## Assignment
The pictures get left out, but everything else in the listing below must be duplicated exactly.

(Data below Opens)

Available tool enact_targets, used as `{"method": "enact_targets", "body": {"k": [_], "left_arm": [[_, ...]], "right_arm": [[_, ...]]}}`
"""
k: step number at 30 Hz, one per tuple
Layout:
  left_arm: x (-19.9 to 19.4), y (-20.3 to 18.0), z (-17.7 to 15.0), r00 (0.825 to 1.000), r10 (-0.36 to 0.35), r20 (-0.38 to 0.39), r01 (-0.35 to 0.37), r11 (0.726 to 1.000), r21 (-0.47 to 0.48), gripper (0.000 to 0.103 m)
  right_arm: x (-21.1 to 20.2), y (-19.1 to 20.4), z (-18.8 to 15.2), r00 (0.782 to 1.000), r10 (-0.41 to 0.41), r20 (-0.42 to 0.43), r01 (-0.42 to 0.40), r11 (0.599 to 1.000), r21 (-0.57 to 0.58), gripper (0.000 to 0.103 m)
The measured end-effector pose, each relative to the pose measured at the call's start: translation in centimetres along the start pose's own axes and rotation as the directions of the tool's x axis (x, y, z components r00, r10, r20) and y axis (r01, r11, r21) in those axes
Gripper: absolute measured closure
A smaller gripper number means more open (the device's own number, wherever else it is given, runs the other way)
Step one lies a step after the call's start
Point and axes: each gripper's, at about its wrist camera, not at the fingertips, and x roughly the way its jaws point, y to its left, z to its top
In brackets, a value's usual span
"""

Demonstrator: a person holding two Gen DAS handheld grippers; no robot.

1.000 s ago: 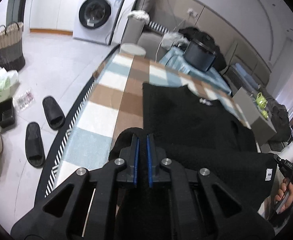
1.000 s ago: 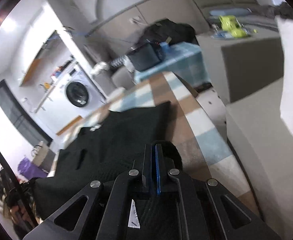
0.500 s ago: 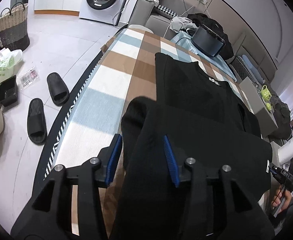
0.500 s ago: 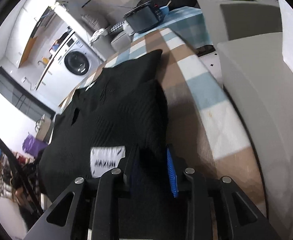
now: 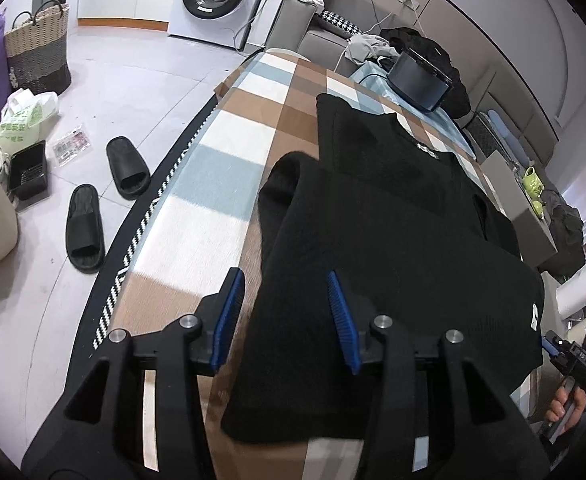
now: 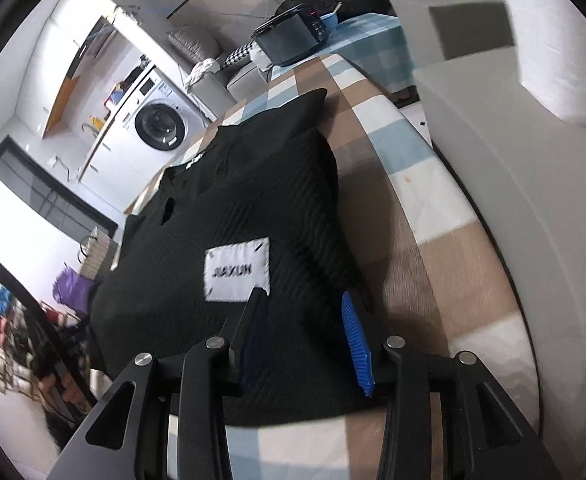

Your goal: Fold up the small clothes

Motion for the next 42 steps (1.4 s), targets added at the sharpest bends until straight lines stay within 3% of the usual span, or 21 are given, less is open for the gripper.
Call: {"method": "enact_targets", "body": {"k": [5, 9, 14, 16, 21, 24, 29, 36, 38, 39, 40, 42], "left_arm": [[-1.8, 0.1, -1.8, 1.000, -0.001, 0.007, 0.001, 1.000, -0.011, 0.063], [-3.1, -0.4, -3.0, 1.000, -0.005, 0.003, 0.005, 1.000, 0.004, 0.062], [-3.8, -1.5, -3.9, 1.000, -0.026, 0.000, 0.026, 1.000, 0.012, 0.050], [-4.0, -1.7, -4.3, 1.000, -0.027, 0.000, 0.027, 1.000, 0.013, 0.041], [-4.1, -2.2, -4.8, 0.999, -0.032, -0.007, 0.033, 0.999, 0.017, 0.037], [-4.2, -2.8, -5.0, 0.999, -0.036, -0.010, 0.037, 0.999, 0.034, 0.037], [-4.1, -4.2, -5.8, 0.997, -0.052, -0.051, 0.056, 0.995, 0.082, 0.036], [-4.1, -5.0, -7.6, 0.991, -0.089, -0.103, 0.099, 0.990, 0.102, 0.036], [-4.1, -5.2, -7.7, 0.990, -0.091, -0.105, 0.102, 0.989, 0.104, 0.036], [-4.2, -5.1, -7.8, 0.990, -0.095, -0.106, 0.106, 0.989, 0.106, 0.036], [-4.3, -5.2, -7.8, 0.990, -0.098, -0.105, 0.110, 0.988, 0.110, 0.036], [-4.5, -5.3, -7.9, 0.991, -0.094, -0.098, 0.105, 0.987, 0.118, 0.036]], "right_arm": [[-2.5, 0.5, -2.5, 0.995, 0.086, 0.056, -0.091, 0.992, 0.088, 0.064], [-2.8, 1.4, -4.7, 0.994, 0.100, 0.048, -0.104, 0.990, 0.092, 0.063], [-1.4, 0.1, -5.7, 0.996, 0.093, 0.000, -0.092, 0.979, 0.180, 0.062], [-1.5, -0.7, -5.8, 0.994, 0.103, 0.020, -0.105, 0.971, 0.214, 0.062], [-1.0, -1.8, -5.3, 0.994, 0.097, 0.044, -0.105, 0.964, 0.243, 0.062], [-0.5, -1.3, -4.6, 0.991, 0.120, 0.056, -0.130, 0.963, 0.235, 0.062], [-0.3, 0.8, -4.2, 0.968, 0.232, 0.095, -0.244, 0.959, 0.145, 0.062], [2.0, 2.4, -4.4, 0.974, 0.223, 0.037, -0.225, 0.970, 0.096, 0.063], [2.5, 3.1, -4.5, 0.975, 0.222, 0.029, -0.223, 0.972, 0.072, 0.074], [2.4, 3.7, -4.5, 0.975, 0.219, 0.034, -0.220, 0.975, 0.042, 0.088], [2.1, 4.1, -4.6, 0.974, 0.221, 0.046, -0.222, 0.975, 0.025, 0.093], [0.5, 4.7, -4.7, 0.952, 0.286, 0.110, -0.288, 0.958, -0.001, 0.100]]}}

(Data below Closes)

## Reply to the task
Available tool enact_targets, used as `{"method": "enact_targets", "body": {"k": [_], "left_arm": [[_, ...]], "right_arm": [[_, ...]]}}`
"""
k: step number at 30 Hz, one per tuple
Layout:
  left_arm: x (-19.9 to 19.4), y (-20.3 to 18.0), z (-17.7 to 15.0), r00 (0.825 to 1.000), r10 (-0.36 to 0.35), r20 (-0.38 to 0.39), r01 (-0.35 to 0.37), r11 (0.726 to 1.000), r21 (-0.47 to 0.48), gripper (0.000 to 0.103 m)
  right_arm: x (-21.1 to 20.2), y (-19.1 to 20.4), z (-18.8 to 15.2), r00 (0.782 to 1.000), r10 (-0.41 to 0.41), r20 (-0.42 to 0.43), r01 (-0.42 to 0.40), r11 (0.599 to 1.000), r21 (-0.57 to 0.58), gripper (0.000 to 0.103 m)
The measured end-effector pose, each relative to the pose measured at the call's start: translation in centimetres along the start pose's own axes and rotation as the directions of the tool's x axis (x, y, z components r00, r10, r20) and y axis (r01, r11, r21) in those axes
Gripper: absolute measured closure
A smaller gripper number means more open (the device's own number, wherever else it is given, runs the other way)
Step one lies a step after the call's start
Point and axes: each gripper's, at about its wrist camera, not at the fingertips, and x roughly the way its jaws point, y to its left, z to its top
In brackets, a value's usual span
"""

Demonstrator: a person holding two Gen DAS handheld grippers; no robot.

1.000 s ago: 
1.000 s ago: 
0.500 s ago: 
0.500 s ago: 
now: 
now: 

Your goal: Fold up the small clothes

Motion for the next 42 steps (1.4 s), targets added at the sharpest bends until straight lines stay within 3% of the usual span, or 21 are given, less is open for the gripper.
Call: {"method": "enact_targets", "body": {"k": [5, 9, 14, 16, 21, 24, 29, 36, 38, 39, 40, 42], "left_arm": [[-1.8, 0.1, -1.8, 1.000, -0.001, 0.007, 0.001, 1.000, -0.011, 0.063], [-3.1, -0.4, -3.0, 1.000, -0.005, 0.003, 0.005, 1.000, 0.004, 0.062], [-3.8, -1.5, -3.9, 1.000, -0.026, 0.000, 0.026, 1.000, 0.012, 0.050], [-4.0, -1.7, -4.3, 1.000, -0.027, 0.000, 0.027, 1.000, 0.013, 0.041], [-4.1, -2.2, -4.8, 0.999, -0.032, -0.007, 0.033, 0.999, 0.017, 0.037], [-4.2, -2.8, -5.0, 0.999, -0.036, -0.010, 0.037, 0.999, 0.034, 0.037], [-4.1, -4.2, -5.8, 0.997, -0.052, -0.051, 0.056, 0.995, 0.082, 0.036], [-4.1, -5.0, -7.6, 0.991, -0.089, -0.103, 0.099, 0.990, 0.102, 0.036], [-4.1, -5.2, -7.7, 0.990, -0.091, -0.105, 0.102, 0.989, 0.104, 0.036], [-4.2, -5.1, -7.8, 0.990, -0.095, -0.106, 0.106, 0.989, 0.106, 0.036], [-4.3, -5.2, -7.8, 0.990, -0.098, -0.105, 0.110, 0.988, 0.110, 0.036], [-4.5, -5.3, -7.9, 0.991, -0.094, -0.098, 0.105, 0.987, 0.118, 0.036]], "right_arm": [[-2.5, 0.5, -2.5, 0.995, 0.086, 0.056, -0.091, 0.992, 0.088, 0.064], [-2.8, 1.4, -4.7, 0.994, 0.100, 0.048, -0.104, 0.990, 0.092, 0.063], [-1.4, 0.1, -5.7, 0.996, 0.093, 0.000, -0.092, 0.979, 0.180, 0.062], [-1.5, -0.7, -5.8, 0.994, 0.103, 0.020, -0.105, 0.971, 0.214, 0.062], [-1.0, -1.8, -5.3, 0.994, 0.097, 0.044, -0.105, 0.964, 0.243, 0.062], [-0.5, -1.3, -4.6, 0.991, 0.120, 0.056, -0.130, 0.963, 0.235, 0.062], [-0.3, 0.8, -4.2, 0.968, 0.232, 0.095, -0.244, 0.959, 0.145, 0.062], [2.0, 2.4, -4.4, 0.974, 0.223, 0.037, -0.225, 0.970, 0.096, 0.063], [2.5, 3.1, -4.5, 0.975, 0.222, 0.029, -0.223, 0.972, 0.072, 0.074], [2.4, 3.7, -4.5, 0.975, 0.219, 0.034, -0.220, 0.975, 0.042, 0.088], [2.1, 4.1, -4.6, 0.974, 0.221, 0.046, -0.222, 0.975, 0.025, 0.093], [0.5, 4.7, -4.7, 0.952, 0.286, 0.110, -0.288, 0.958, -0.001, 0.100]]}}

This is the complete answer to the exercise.